While playing with SMBus alert functionality, I noticed the following
messages if alert was active on more than once device.
smbus_alert 3-000c: SMBALERT# from dev 0x0c, flag 0
smbus_alert 3-000c: no driver alert()!
or:
smbus_alert 3-000c: SMBALERT# from dev 0x28, flag 0
This is seen if multiple devices assert alert at the same time and at least
one of them does not or not correctly implement SMBus arbitration.
Once it starts, this message repeats forever at high rate.
Worst case, the problem turn resulted in system crashes after a while.
The following two patches fix the problem for me. The first patch
aborts the endless loop in smbus_alert() if no handler is found
for an alert address. The second patch sends alerts to all devices
with alert handler if that situation is observed.
I split the changes into two patches since I figured that the first patch
might be easier to accept. However, both patches are really needed to
fix the problem for good.
Note that there is one situation which is not addressed by this set of
patches: If the corrupted address points to yet another device with alert
handler on the same bus, the alert handler of that device will be called.
If it is not a source of the alert, we are back to the original problem.
I do not know how to address this case.
----------------------------------------------------------------
Guenter Roeck (2):
i2c: smbus: Improve handling of stuck alerts
i2c: smbus: Send alert notifications to all devices if source not found
drivers/i2c/i2c-smbus.c | 64 ++++++++++++++++++++++++++++++++++++++++++++-----
1 file changed, 58 insertions(+), 6 deletions(-)
The following messages were observed while testing alert functionality
on systems with multiple I2C devices on a single bus if alert was active
on more than one chip.
smbus_alert 3-000c: SMBALERT# from dev 0x0c, flag 0
smbus_alert 3-000c: no driver alert()!
and:
smbus_alert 3-000c: SMBALERT# from dev 0x28, flag 0
Once it starts, this message repeats forever at high rate.
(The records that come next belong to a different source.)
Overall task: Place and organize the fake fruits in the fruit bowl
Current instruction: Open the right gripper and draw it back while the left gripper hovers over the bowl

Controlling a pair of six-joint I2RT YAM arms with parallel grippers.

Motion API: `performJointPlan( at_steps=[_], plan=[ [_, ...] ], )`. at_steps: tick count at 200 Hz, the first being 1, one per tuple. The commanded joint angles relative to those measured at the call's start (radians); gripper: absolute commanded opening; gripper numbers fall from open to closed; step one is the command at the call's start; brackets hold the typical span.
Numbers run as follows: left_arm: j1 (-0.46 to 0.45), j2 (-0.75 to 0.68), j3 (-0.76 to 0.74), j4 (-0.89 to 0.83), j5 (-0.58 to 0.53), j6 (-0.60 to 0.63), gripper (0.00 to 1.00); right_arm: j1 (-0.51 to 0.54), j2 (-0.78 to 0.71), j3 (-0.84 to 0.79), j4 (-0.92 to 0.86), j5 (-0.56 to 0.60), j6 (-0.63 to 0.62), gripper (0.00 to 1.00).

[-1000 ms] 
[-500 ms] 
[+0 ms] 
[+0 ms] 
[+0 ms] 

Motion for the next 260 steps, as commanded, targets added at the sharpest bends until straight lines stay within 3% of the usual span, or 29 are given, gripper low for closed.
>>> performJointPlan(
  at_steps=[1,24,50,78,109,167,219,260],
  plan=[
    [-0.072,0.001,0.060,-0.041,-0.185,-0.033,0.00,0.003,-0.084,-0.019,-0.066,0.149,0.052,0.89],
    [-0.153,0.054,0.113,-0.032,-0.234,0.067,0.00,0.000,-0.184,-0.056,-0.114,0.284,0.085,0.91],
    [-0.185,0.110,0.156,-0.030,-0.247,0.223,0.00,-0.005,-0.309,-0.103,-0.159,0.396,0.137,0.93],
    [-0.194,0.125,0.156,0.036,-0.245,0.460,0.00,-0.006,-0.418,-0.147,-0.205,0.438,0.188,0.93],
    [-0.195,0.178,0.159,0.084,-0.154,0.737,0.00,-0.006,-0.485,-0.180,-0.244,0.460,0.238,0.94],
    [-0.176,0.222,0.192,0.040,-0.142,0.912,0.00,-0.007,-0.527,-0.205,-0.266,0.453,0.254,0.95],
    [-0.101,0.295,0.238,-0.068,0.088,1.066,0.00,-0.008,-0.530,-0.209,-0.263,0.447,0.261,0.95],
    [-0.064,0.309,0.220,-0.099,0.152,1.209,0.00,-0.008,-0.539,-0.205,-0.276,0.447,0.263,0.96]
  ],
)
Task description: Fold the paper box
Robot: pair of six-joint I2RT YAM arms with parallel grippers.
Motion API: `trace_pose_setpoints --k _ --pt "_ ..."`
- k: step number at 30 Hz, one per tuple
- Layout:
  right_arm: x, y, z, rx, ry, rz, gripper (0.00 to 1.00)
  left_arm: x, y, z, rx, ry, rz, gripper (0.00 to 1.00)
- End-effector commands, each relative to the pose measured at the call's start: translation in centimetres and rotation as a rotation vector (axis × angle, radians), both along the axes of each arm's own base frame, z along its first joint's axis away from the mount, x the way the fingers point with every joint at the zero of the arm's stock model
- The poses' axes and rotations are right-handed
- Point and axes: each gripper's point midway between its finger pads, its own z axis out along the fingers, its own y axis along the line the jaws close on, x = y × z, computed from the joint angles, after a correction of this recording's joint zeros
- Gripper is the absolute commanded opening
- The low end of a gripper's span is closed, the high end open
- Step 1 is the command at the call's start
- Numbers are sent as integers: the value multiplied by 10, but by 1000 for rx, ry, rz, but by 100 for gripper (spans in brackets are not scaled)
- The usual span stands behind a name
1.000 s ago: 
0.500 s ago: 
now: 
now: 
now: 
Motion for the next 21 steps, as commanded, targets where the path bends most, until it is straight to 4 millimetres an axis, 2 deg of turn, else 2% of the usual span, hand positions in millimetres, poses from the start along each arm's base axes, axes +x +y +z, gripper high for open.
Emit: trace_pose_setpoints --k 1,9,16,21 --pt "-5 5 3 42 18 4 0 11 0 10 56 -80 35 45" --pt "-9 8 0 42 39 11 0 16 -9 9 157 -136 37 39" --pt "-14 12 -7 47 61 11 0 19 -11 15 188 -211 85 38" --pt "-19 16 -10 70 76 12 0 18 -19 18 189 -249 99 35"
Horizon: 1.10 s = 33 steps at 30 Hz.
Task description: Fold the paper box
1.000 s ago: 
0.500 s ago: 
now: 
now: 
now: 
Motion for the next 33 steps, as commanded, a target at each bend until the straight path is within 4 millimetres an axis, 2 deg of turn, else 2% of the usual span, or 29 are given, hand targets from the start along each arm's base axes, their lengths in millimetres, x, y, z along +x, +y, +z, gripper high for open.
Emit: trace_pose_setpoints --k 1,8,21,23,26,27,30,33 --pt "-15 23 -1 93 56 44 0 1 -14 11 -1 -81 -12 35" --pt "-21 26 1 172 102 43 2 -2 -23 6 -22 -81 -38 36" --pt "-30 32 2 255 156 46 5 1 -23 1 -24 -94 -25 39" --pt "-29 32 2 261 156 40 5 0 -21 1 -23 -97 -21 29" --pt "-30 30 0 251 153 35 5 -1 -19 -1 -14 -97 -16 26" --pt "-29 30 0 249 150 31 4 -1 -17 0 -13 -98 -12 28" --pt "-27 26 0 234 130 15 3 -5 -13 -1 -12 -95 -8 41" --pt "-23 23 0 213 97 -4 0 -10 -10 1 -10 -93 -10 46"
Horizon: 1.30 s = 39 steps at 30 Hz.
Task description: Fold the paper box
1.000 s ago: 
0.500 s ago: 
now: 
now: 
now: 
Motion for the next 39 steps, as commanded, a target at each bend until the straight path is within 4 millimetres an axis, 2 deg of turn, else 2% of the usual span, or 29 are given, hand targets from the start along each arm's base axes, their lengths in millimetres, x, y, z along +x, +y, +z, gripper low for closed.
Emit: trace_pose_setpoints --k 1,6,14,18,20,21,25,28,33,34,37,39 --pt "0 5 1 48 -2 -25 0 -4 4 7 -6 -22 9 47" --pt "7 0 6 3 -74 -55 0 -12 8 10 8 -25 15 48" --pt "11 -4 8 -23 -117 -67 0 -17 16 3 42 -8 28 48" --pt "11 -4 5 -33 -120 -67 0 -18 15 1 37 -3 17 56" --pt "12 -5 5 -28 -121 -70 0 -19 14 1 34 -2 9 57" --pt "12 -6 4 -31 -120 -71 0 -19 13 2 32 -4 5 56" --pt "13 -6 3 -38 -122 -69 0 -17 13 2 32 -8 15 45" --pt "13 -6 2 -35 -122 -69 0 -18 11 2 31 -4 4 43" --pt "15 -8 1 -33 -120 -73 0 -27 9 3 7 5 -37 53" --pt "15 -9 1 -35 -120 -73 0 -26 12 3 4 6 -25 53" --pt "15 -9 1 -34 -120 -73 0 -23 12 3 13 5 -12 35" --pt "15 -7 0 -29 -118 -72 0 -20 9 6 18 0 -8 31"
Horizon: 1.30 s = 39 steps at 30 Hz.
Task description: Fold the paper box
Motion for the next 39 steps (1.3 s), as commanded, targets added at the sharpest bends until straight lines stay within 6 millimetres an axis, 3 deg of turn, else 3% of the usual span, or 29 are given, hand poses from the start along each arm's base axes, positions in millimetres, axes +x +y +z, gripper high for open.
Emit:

There is no
device at any of the reported addresses.
Analysis shows that this is seen if multiple devices have the alert pin
active. Apparently some devices do not support SMBus arbitration correctly.
They keep sending address bits after detecting an address collision and
handle the collision not at all or too late.
Specifically, address 0x0c is seen with ADT7461A at address 0x4c and
ADM1021 at address 0x18 if alert is active on both chips. Address 0x28 is
seen with ADT7483 at address 0x2a and ADT7461 at address 0x4c if alert is
active on both chips.
Once the system is in bad state (alert is set by more than one chip),
it often only recovers by power cycling.
To reduce the impact of this problem, abort the endless loop in
smbus_alert() if the same address is read more than once and not
handled by a driver.
Fixes: b5527a7766f0 ("i2c: Add SMBus alert support")
Signed-off-by: Guenter Roeck <[email protected]>
---
drivers/i2c/i2c-smbus.c | 30 ++++++++++++++++++++++++------
1 file changed, 24 insertions(+), 6 deletions(-)
diff --git a/drivers/i2c/i2c-smbus.c b/drivers/i2c/i2c-smbus.c
index d3d06e3b4f3b..533c885b99ac 100644
--- a/drivers/i2c/i2c-smbus.c
+++ b/drivers/i2c/i2c-smbus.c
@@ -34,6 +34,7 @@ static int smbus_do_alert(struct device *dev, void *addrp)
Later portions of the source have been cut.